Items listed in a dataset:

····················

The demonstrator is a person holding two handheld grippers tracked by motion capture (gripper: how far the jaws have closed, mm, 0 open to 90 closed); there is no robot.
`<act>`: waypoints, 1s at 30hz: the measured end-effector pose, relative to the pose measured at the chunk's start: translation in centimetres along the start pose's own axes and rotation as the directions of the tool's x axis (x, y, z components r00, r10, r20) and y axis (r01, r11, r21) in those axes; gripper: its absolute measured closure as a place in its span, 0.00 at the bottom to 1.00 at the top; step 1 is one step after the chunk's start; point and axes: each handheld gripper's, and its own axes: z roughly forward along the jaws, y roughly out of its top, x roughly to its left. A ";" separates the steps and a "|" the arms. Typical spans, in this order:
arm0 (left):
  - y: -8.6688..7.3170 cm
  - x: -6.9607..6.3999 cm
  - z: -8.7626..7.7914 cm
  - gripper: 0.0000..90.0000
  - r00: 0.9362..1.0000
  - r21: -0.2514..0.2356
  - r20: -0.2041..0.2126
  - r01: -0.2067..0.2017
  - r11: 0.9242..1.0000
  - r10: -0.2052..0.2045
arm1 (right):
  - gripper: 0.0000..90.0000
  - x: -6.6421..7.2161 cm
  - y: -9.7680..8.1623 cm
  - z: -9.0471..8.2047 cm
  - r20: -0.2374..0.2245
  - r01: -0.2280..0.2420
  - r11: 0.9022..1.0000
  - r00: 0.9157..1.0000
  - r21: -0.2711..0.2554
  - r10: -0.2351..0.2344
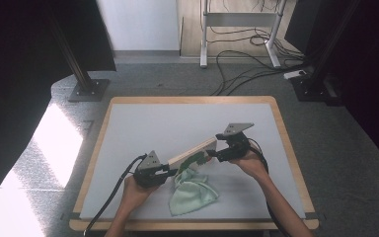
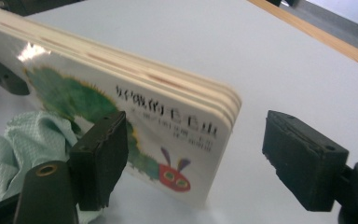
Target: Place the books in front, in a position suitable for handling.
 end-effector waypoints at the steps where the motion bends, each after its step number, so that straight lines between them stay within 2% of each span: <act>1: 0.0 0.0 0.0 0.82 1.000 0.000 0.000 0.001 1.000 -0.001 | 0.25 -0.1 0.1 0.1 -0.011 -0.004 1.000 1.000 -0.004 0.004; 2: 0.0 0.0 0.0 0.82 1.000 0.000 -0.001 0.002 1.000 -0.002 | 0.29 -0.4 0.2 0.3 -0.050 -0.009 1.000 0.999 -0.022 0.008; 3: 0.0 0.0 0.0 0.82 1.000 0.000 -0.001 0.003 1.000 -0.003 | 0.29 -0.4 0.2 0.3 -0.050 -0.009 1.000 0.999 -0.022 0.008; 4: 0.0 0.0 0.0 0.82 1.000 0.000 -0.001 0.004 1.000 -0.004 | 0.34 -0.4 0.3 0.4 -0.082 -0.004 0.999 0.997 -0.031 0.002; 7: 0.0 0.1 0.1 0.81 1.000 0.000 -0.005 0.009 1.000 -0.009 | 0.40 -0.4 0.3 0.4 -0.106 -0.009 1.000 0.994 -0.029 0.006; 10: -0.1 0.1 0.1 0.80 1.000 0.003 -0.016 0.012 1.000 -0.012 | 0.45 -0.3 0.3 0.3 -0.089 -0.004 1.000 0.996 -0.024 0.002; 13: -0.1 -0.1 0.2 0.75 0.999 0.013 -0.036 0.005 1.000 -0.005 | 0.47 -0.4 0.2 0.2 -0.092 -0.005 1.000 0.996 -0.023 0.003; 15: -0.1 -0.1 0.2 0.71 0.999 0.016 -0.048 0.006 1.000 -0.005 | 0.47 -0.4 0.2 0.1 -0.094 -0.002 1.000 0.996 -0.028 -0.001; 17: -0.1 0.0 -0.1 0.61 0.999 0.015 -0.050 0.019 1.000 -0.018 | 0.47 -0.4 0.1 0.1 -0.092 -0.004 1.000 0.996 -0.030 0.001; 18: -0.1 0.0 -0.6 0.57 0.999 0.014 -0.033 0.035 0.999 -0.034 | 0.47 -0.3 0.1 0.1 -0.091 -0.005 1.000 0.996 -0.031 0.002; 19: -0.1 0.0 -0.6 0.52 0.999 0.014 -0.033 0.035 0.999 -0.034 | 0.47 -0.3 0.1 0.1 -0.091 -0.005 1.000 0.996 -0.031 0.002; 20: 0.0 0.0 -0.8 0.52 0.999 0.018 -0.023 0.044 0.999 -0.043 | 0.47 -0.3 0.1 0.1 -0.090 -0.004 1.000 0.996 -0.030 0.002; 22: -0.1 -0.3 -1.7 0.39 0.998 0.029 -0.002 0.062 0.998 -0.062 | 0.46 -0.3 0.1 0.1 -0.088 -0.001 1.000 0.996 -0.030 -0.002; 24: -0.1 -0.5 -2.0 0.33 0.998 0.033 -0.007 0.064 0.997 -0.064 | 0.46 -0.3 0.1 0.1 -0.089 -0.001 1.000 0.996 -0.030 -0.002; 27: -0.4 -1.2 -2.7 0.31 0.998 0.044 -0.018 0.062 0.997 -0.061 | 0.45 -0.3 0.2 0.1 -0.089 -0.002 1.000 0.996 -0.029 0.000; 30: -0.8 -2.4 -3.6 0.32 0.998 0.035 0.005 0.057 0.998 -0.057 | 0.44 -0.2 0.2 0.2 -0.083 0.000 1.000 0.997 -0.026 -0.002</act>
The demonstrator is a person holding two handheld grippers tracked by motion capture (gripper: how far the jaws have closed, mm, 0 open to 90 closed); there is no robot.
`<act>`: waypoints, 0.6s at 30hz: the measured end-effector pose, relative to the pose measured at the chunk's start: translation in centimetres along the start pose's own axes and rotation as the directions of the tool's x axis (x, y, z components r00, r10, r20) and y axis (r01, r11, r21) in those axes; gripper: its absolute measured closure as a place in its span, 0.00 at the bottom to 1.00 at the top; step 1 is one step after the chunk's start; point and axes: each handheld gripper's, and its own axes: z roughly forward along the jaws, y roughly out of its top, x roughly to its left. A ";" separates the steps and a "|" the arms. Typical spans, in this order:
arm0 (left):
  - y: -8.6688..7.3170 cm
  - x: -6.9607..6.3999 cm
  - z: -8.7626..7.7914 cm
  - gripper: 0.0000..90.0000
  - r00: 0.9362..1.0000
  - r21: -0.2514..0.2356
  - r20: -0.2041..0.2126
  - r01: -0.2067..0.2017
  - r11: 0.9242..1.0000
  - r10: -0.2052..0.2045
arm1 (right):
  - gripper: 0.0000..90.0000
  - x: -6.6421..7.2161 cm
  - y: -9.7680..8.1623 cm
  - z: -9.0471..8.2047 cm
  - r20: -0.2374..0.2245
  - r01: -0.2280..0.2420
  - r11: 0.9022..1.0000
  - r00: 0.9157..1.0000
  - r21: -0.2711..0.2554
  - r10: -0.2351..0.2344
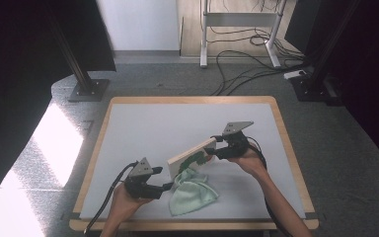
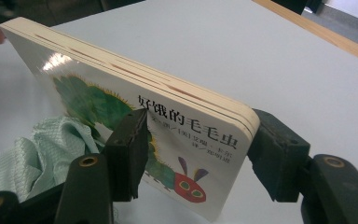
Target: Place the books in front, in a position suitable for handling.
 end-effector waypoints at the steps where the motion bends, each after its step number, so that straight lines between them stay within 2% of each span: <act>1: 0.0 0.0 0.0 0.33 1.000 0.000 0.000 0.000 1.000 0.000 | 0.44 0.0 0.0 0.0 0.000 0.000 1.000 1.000 0.000 0.000; 3: 0.0 -0.6 -0.3 0.34 1.000 -0.016 0.019 -0.011 1.000 0.012 | 0.44 0.0 0.0 0.0 0.002 0.000 1.000 1.000 0.001 0.000; 4: 0.0 -1.1 -0.3 0.36 0.999 -0.033 0.042 -0.017 0.999 0.018 | 0.44 0.1 0.0 0.0 0.004 -0.001 1.000 1.000 0.003 0.001; 5: 0.0 -1.1 -0.3 0.36 0.999 -0.033 0.042 -0.017 0.999 0.018 | 0.44 0.1 0.0 0.0 0.004 -0.001 1.000 1.000 0.003 0.001; 7: 0.0 -1.4 0.2 0.37 0.998 -0.038 0.051 -0.019 0.999 0.021 | 0.44 0.1 0.0 0.0 0.004 0.000 1.000 1.000 0.004 0.000; 8: -0.1 -1.6 0.9 0.37 0.998 -0.029 0.053 -0.020 0.999 0.022 | 0.44 0.1 0.0 0.0 0.005 -0.001 1.000 1.000 0.002 0.001; 9: -0.1 -1.6 0.9 0.37 0.998 -0.029 0.053 -0.020 0.999 0.022 | 0.44 0.1 0.0 0.0 0.005 -0.001 1.000 1.000 0.002 0.001; 10: -0.3 -1.9 2.1 0.37 0.998 -0.010 0.047 -0.028 1.000 0.028 | 0.44 0.1 -0.1 -0.1 0.003 -0.005 1.000 1.000 0.000 0.005; 11: -0.3 -1.9 2.1 0.37 0.998 -0.010 0.047 -0.028 1.000 0.028 | 0.44 0.1 -0.1 -0.1 0.003 -0.005 1.000 1.000 0.000 0.005; 14: -0.6 -2.3 3.7 0.37 0.999 0.008 0.036 -0.033 0.999 0.033 | 0.44 0.1 -0.1 -0.1 0.001 -0.002 1.000 1.000 -0.001 0.002; 18: -0.9 -2.3 4.9 0.39 0.999 0.018 0.023 -0.040 0.999 0.039 | 0.43 0.2 -0.1 -0.1 0.003 -0.002 1.000 1.000 0.001 0.002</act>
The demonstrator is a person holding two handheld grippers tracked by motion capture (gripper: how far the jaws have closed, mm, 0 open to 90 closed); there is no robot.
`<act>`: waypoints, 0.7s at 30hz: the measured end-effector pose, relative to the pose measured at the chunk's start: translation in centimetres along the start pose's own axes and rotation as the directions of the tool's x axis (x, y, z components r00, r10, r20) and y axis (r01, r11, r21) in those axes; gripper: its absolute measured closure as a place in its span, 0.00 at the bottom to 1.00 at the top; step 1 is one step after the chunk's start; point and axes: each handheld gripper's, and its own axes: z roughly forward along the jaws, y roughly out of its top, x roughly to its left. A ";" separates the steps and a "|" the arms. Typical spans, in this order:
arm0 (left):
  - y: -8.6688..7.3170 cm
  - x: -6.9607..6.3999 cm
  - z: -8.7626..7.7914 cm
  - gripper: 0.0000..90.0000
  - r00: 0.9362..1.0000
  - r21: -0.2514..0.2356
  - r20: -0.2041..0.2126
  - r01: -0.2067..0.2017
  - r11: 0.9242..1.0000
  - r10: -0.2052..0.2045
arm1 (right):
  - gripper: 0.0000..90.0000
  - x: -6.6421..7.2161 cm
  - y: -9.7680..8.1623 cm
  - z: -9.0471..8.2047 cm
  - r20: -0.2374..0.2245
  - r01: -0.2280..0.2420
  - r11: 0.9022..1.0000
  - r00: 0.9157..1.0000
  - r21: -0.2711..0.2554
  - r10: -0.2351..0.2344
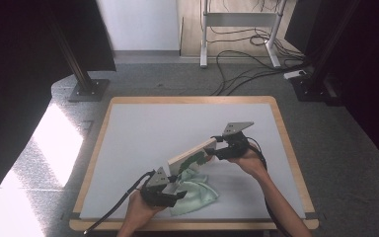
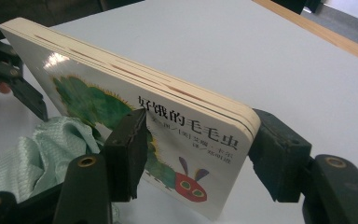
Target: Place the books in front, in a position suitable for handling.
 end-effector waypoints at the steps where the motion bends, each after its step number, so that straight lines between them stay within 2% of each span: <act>1: 0.0 0.0 0.0 0.40 1.000 0.000 0.000 0.000 1.000 0.000 | 0.43 0.0 0.0 0.0 0.000 0.000 1.000 1.000 0.000 0.000; 4: -0.2 0.0 0.8 0.43 1.000 0.013 -0.013 -0.002 1.000 0.002 | 0.43 0.0 0.0 0.0 0.001 0.002 1.000 1.000 -0.005 -0.002; 5: -0.3 0.0 1.1 0.46 1.000 0.025 -0.017 -0.007 1.000 0.007 | 0.43 0.0 -0.1 0.0 0.002 0.002 1.000 1.000 -0.007 -0.002; 6: -0.6 -0.1 1.7 0.50 0.999 0.050 -0.039 -0.019 0.999 0.021 | 0.43 0.0 -0.1 0.0 0.001 -0.003 1.000 1.000 -0.009 0.003; 7: -0.6 -0.1 1.7 0.55 0.999 0.050 -0.039 -0.019 0.999 0.021 | 0.43 0.0 -0.1 0.0 0.001 -0.003 1.000 1.000 -0.009 0.003; 8: -0.9 -0.2 2.2 0.59 0.997 0.080 -0.062 -0.030 0.996 0.035 | 0.43 0.0 -0.1 0.0 0.001 -0.002 1.000 1.000 -0.008 0.002; 10: -1.1 -0.2 2.5 0.66 0.997 0.093 -0.063 -0.036 0.995 0.042 | 0.43 0.0 -0.1 0.0 0.002 0.001 1.000 1.000 -0.006 -0.001; 13: -1.1 -0.2 2.6 0.78 0.997 0.091 -0.053 -0.044 0.995 0.049 | 0.43 0.0 -0.1 0.0 0.003 0.004 1.000 1.000 -0.006 -0.004; 14: -1.1 -0.2 2.5 0.78 0.997 0.087 -0.053 -0.046 0.995 0.050 | 0.43 0.0 -0.1 0.0 0.003 0.004 1.000 1.000 -0.006 -0.004; 17: -1.2 -0.1 2.2 0.90 0.997 0.093 -0.057 -0.055 0.994 0.060 | 0.43 0.1 -0.1 0.0 0.004 0.001 1.000 1.000 -0.009 -0.001; 21: -1.3 0.3 1.1 0.93 0.997 0.088 -0.062 -0.032 0.996 0.038 | 0.43 0.1 -0.1 0.0 0.004 -0.002 1.000 1.000 -0.008 0.002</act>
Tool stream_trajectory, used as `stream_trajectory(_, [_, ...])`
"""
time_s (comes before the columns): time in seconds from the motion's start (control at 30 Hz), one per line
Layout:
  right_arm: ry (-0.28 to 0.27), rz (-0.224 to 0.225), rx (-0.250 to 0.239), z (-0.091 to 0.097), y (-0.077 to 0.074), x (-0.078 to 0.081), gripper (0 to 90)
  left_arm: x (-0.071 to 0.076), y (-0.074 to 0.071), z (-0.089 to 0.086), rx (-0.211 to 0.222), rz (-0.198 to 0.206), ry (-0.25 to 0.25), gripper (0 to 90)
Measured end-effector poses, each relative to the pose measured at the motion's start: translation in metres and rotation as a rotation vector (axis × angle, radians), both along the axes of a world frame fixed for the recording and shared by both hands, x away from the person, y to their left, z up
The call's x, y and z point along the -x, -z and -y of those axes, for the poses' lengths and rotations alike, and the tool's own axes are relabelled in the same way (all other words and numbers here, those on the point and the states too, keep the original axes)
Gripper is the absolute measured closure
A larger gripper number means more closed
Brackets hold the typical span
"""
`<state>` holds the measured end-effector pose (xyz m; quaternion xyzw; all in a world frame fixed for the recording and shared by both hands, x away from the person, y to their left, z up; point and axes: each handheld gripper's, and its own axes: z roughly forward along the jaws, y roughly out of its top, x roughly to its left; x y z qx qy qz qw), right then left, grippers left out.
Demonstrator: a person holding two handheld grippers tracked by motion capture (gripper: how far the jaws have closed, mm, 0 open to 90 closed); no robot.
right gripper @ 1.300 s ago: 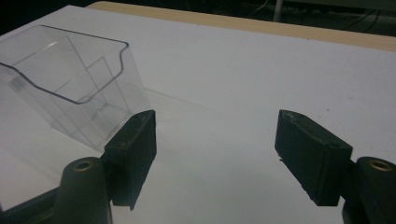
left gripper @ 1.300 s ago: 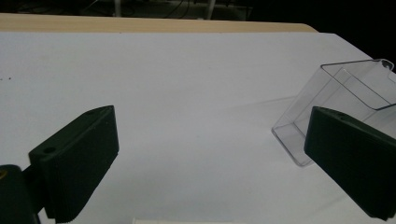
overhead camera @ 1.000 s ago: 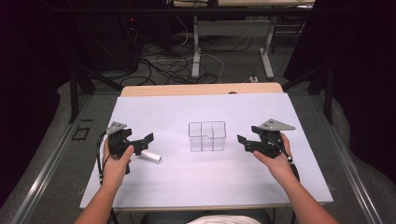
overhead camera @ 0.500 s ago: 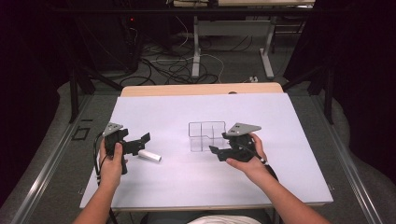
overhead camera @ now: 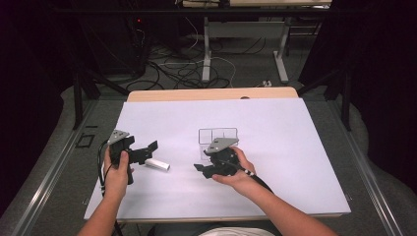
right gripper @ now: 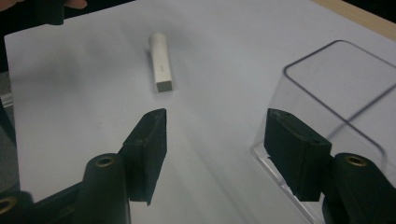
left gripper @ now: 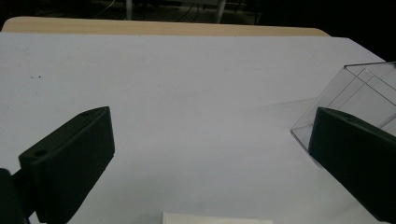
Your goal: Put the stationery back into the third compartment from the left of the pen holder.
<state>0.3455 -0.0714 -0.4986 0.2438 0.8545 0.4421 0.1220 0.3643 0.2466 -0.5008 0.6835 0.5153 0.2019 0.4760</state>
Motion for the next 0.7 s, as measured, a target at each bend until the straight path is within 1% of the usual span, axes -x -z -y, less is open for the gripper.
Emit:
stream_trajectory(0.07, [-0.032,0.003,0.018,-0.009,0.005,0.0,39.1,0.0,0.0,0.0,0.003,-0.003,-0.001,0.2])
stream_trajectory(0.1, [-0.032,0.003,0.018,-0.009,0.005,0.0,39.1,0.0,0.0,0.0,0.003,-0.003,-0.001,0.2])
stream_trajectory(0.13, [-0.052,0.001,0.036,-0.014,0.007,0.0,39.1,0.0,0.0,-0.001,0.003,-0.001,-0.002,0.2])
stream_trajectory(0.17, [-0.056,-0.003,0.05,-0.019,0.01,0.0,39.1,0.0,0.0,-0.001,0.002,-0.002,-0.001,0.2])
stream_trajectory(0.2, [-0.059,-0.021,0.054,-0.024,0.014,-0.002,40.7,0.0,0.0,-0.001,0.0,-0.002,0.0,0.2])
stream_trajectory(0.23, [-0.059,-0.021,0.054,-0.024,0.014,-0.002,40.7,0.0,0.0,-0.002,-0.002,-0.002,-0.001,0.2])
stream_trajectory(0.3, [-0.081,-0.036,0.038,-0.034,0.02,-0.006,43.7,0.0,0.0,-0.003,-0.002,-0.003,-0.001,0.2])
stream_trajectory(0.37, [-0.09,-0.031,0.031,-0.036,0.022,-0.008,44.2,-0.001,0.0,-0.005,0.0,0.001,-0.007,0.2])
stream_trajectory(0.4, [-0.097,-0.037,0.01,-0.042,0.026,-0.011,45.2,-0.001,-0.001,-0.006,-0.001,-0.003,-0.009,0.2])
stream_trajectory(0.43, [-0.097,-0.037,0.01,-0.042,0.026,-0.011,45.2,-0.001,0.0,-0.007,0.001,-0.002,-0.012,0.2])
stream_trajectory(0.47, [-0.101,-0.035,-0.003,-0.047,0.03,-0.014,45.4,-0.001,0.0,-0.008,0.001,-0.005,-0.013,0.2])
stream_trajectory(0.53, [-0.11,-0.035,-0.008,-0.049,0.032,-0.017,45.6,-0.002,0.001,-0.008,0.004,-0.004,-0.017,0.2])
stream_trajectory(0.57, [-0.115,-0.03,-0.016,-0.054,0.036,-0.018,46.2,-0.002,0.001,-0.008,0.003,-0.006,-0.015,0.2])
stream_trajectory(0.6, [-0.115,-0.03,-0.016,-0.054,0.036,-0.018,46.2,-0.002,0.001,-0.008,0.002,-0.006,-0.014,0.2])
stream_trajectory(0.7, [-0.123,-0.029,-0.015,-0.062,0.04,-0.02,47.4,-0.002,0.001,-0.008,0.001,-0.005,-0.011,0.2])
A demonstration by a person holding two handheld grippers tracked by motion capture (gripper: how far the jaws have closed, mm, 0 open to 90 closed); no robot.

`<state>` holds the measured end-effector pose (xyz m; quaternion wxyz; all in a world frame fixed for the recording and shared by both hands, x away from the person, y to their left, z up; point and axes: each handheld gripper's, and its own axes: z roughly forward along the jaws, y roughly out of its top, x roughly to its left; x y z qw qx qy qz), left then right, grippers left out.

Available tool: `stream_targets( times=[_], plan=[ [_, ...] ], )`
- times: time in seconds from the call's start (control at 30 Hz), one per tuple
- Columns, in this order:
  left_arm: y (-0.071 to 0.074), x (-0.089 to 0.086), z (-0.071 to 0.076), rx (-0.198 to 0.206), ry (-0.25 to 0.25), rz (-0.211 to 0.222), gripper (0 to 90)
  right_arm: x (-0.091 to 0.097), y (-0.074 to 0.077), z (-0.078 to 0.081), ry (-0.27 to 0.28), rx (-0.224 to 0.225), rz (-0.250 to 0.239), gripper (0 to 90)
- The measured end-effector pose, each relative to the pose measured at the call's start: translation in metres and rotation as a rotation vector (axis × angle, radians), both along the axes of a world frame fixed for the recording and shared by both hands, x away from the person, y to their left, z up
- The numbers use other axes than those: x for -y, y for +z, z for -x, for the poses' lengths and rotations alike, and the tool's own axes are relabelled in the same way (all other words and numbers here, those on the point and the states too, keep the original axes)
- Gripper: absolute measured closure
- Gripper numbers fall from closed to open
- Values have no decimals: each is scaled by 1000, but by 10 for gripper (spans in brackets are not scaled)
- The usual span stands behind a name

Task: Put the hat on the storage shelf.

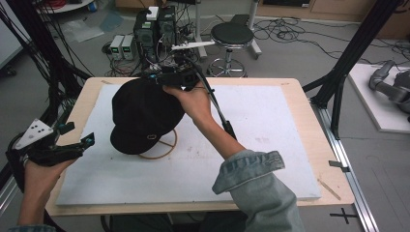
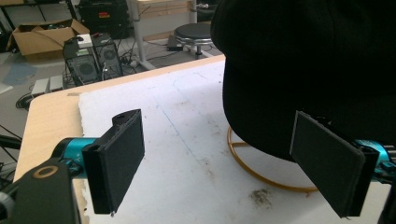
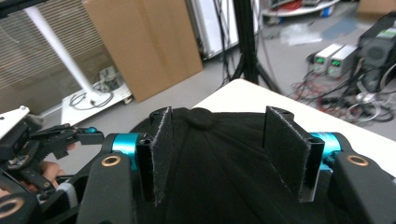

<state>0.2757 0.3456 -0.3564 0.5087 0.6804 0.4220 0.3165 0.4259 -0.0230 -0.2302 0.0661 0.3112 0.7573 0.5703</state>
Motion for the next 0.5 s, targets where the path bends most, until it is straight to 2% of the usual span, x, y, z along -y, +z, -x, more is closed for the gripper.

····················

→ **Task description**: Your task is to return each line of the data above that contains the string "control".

→ **Output of the task**:
time_s (comes before the columns): time in seconds from the motion's start (control at 30 Hz), one per line
- times: time in seconds from the call's start (control at 30 Hz), one per tuple

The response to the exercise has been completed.